Everest Medicines and Singapore’s Experimental Drug Development Centre (EDDC) entered a global licensing agreement under which Everest will obtain exclusive worldwide rights to develop, manufacture and commercialize EDDC’s series of viral 3C-like (3CL) protease inhibitors as potentially best-in-class COVID-19 oral antiviral treatments. EDDC is Singapore’s national platform for drug discovery and development and is hosted by the Agency for Science, Technology and Research (A*STAR).
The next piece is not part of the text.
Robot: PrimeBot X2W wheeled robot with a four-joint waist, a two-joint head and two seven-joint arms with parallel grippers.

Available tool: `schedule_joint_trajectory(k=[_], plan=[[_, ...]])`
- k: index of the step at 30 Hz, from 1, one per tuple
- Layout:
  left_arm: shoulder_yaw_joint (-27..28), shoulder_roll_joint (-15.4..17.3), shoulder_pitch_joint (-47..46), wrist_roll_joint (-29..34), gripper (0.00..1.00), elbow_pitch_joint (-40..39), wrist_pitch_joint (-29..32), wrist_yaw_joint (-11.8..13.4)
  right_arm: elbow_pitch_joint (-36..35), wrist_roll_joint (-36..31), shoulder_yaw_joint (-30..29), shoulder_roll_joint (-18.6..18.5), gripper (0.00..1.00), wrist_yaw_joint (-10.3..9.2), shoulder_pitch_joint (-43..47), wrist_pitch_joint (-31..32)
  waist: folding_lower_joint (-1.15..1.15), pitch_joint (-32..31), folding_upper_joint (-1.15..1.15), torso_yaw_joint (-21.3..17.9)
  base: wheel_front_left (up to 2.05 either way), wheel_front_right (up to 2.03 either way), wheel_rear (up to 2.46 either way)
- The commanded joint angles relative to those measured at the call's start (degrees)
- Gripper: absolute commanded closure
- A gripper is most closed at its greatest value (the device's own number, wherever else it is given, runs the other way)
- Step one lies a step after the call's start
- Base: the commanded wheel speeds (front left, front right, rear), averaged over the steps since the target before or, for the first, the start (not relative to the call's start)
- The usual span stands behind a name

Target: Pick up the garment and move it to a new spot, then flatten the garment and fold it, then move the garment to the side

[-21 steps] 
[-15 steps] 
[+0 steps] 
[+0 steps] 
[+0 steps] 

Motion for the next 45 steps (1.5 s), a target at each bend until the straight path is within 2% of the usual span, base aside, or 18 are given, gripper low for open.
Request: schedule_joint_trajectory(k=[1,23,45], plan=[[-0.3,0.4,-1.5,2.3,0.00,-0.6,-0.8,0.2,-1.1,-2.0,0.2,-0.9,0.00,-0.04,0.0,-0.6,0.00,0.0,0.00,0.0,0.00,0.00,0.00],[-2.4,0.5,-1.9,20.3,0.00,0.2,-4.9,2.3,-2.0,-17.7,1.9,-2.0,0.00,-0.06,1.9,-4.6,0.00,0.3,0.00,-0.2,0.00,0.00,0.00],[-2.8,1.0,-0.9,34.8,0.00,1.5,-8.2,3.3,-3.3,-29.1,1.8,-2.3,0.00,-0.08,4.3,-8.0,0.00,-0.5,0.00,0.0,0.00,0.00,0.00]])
Under the agreement, Everest obtains exclusive global rights to EDDC’s series of 3CL protease inhibitors that have demonstrated potent in-vitro activity against sar -CoV-2 and its variants, as well as other coronaviruses such as MERS. Everest has full rights to sub-license the drug further and will receive full technology transfer .
Under the terms of the transaction, EDDC will receive an initial upfront payment and downstream clinical and commercial milestone payments, as well as typical royalties on net sales of products.
The lead compound is EDDC-2214, a novel and potent SARS-CoV-2 3CL protease inhibitor, which Everest will develop as an oral antiviral COVID-19 therapy. The main protease in SARS-CoV-2 is the 3CL protease. Compared to several other oral COVID-19 antivirals, EDDC-2214 exhibits better in-vitro potency and preclinical oral bioavailability . Clinical trials evaluating EDDC-2214 are expected to begin later this year.
“EDDC-2214 and future potential 3CL protease inhibitors are impactful new assets that complement our existing COVID-19 vaccine program,” said Kerry Blanchard, MD, PhD, Chief Executive Officer of Everest Medicines. “We want to offer a package against COVID-19 that has both preventative vaccines and conveniently administered infection treatments. This is a prime example of the innovative risk-sharing relationship Everest is bringing about globally. We intend to bring the drug candidate quickly and efficiently through clinical trials, in order to deliver this novel oral antiviral treatment to patients during this time of limited therapeutic options.”